Challenges we ran into
We needed more awareness of the clinical landscape. Venous thromboembolisms have many treatment options, so determining the best path based on efficiency, cost, function, and comfort needed thorough analysis. VTEam initially planned on improving the surgical catheter and mesh models with sharp ends. We realized our impact shouldn't require surgery, prompting an investigation into anticoagulants, thrombolytics, stockings, and compressive devices. Discovering cost-effective alternatives and improvements to existing materials challenged us to modify a unique design.
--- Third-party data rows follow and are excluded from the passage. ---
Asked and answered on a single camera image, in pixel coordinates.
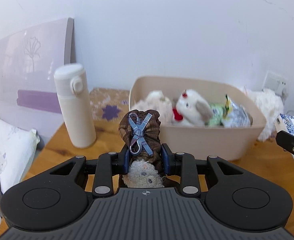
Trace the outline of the blue white tissue pack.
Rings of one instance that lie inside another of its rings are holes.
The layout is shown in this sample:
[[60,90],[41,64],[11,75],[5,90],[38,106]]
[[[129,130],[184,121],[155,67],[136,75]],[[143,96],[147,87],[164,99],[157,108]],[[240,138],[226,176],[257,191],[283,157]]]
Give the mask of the blue white tissue pack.
[[294,136],[294,116],[280,114],[276,118],[276,120],[274,122],[274,126],[275,126],[277,132],[285,131],[285,132]]

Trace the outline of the silver yellow snack packet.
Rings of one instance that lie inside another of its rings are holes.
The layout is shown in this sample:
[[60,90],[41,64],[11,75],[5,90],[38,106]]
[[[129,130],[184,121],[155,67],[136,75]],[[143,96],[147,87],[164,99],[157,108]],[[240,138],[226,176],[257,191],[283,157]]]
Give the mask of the silver yellow snack packet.
[[222,124],[225,128],[250,127],[251,118],[243,106],[237,105],[226,94]]

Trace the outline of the green snack packet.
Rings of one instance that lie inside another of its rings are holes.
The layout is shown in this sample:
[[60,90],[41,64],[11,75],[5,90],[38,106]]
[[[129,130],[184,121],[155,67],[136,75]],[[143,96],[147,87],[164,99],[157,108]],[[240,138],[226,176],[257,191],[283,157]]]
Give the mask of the green snack packet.
[[209,127],[223,126],[225,105],[222,103],[210,103],[209,106],[213,112],[213,116],[207,122],[207,126]]

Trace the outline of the white brown plush cat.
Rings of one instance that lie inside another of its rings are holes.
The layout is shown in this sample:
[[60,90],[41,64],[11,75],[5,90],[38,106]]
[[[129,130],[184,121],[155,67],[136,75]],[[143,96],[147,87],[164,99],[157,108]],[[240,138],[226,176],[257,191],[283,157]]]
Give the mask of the white brown plush cat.
[[209,103],[195,90],[186,89],[176,101],[172,122],[180,126],[203,127],[214,113]]

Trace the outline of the brown dressed plush bear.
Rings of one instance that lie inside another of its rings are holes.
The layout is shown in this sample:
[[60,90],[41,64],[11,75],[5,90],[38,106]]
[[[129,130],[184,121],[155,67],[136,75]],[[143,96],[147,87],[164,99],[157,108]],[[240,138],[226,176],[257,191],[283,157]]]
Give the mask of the brown dressed plush bear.
[[128,112],[119,124],[119,134],[129,150],[129,169],[122,176],[131,188],[162,188],[160,114],[156,110]]

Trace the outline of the white fluffy plush toy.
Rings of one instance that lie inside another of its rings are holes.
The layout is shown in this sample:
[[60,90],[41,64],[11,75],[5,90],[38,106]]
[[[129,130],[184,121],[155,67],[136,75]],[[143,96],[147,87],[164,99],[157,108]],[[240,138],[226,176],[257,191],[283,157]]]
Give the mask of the white fluffy plush toy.
[[275,120],[284,111],[281,97],[268,88],[264,88],[261,91],[251,91],[244,87],[242,92],[255,103],[267,121],[263,131],[258,136],[258,141],[268,140],[275,131]]

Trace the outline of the white printed pillow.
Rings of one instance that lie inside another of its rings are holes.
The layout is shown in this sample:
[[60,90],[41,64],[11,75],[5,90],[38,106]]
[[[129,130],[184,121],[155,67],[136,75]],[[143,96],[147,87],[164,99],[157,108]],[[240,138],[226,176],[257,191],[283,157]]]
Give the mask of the white printed pillow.
[[18,184],[29,170],[40,138],[0,119],[0,185],[2,193]]

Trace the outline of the beige plastic storage bin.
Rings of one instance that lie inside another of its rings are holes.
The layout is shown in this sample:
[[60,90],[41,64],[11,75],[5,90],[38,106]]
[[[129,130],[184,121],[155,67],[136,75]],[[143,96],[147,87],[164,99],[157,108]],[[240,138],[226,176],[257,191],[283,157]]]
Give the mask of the beige plastic storage bin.
[[229,96],[244,107],[252,117],[252,125],[240,128],[188,127],[161,123],[159,138],[172,152],[187,152],[196,159],[217,155],[226,160],[241,158],[256,142],[265,128],[266,118],[256,104],[241,90],[226,83],[183,77],[141,76],[133,84],[129,95],[129,109],[153,90],[160,90],[170,100],[178,98],[186,89],[194,89],[208,102],[224,103]]

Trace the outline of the floral patterned table mat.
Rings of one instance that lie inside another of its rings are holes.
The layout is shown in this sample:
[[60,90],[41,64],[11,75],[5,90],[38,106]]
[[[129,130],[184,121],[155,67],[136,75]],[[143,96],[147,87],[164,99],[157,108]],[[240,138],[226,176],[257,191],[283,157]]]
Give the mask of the floral patterned table mat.
[[129,93],[123,89],[94,88],[90,92],[93,120],[120,122],[129,111]]

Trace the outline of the lilac headboard panel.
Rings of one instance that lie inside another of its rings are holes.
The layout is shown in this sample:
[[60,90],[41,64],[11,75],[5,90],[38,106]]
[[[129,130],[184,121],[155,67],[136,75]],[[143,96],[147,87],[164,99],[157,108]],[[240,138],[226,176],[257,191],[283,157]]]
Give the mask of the lilac headboard panel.
[[0,119],[43,138],[61,126],[54,72],[70,63],[73,29],[63,18],[0,40]]

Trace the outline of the white thermos bottle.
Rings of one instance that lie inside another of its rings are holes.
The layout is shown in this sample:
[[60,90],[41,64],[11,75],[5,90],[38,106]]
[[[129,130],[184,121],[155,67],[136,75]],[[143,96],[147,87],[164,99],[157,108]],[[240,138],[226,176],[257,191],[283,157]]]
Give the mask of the white thermos bottle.
[[87,76],[83,65],[72,63],[55,70],[59,106],[71,143],[88,148],[96,140]]

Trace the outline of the pink knitted cloth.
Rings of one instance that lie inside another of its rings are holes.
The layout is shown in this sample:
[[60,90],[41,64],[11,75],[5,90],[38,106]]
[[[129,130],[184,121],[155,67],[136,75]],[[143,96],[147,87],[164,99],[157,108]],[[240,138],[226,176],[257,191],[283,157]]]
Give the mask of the pink knitted cloth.
[[131,110],[147,111],[155,110],[159,113],[159,121],[161,124],[172,123],[173,112],[172,102],[166,97],[161,90],[153,90],[148,96],[135,103]]

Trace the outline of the white wall switch socket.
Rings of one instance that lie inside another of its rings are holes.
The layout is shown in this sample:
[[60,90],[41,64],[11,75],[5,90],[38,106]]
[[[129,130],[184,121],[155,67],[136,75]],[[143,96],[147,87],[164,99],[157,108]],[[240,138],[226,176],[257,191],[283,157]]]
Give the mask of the white wall switch socket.
[[283,99],[288,97],[288,80],[272,71],[267,71],[263,82],[263,89],[270,89]]
Accomplishments that we're proud of
Despite a high market saturation for prophylactic measures against VTE and associated DVT issues, the VTEam found a unifying lack of consumer design, a hard-fought solution. VTEam did this by quickly learning about a common but not very well-known problem of blood clots, with a further specialization in those happening while in bed rest at a hospital. We are proud of having a CAD model within the first few hours and drafts of the 1st physical prototype within a day. This team has implemented modern technology and a redesign to 70-year-old technology that had long ago seen its heyday of innovation.
What we learned
The VTEam learned much about all steps of the innovation process. Initial ideation and customer discovery was a new topic requiring much more data about the feasibility and the issue than we all thought. Our background research into risk factors, management solutions, complications, and investigations into VTE was all part of what we learned for this project. Other project management topics, such as price estimates, mock-ups, and proper pitching, were learned about or improved upon. However, the essential ability we learned was how to critically assess our ideas over time, continually reimagine them, and change them with new information we learned. Every time we researched a new solution in VTE, we found a reason why it would not work or an already marketed product in its place, forcing us to turn back and reevaluate our choices. We learned to be more flexible in this process and to think critically every step of the way, an essential skill for every future project.
What's next for VTEam
Our first step will be to engage in discussions with clinicians for feedback. Presenting our technology to them will obtain valuable end-user input for further development. As we then develop our prototype, we will refine the methods used in our device to improve compliance and make the user data more available to relevant medical experts. Multiple iterations of prototypes will allow the VTEam to better understand the device's cost analysis and how we can improve the device without compromising effectiveness. A future addition could be a companion app that interfaces with our devices, giving patients a better understanding of their current situation. We hope no one else will suffer as Bob did.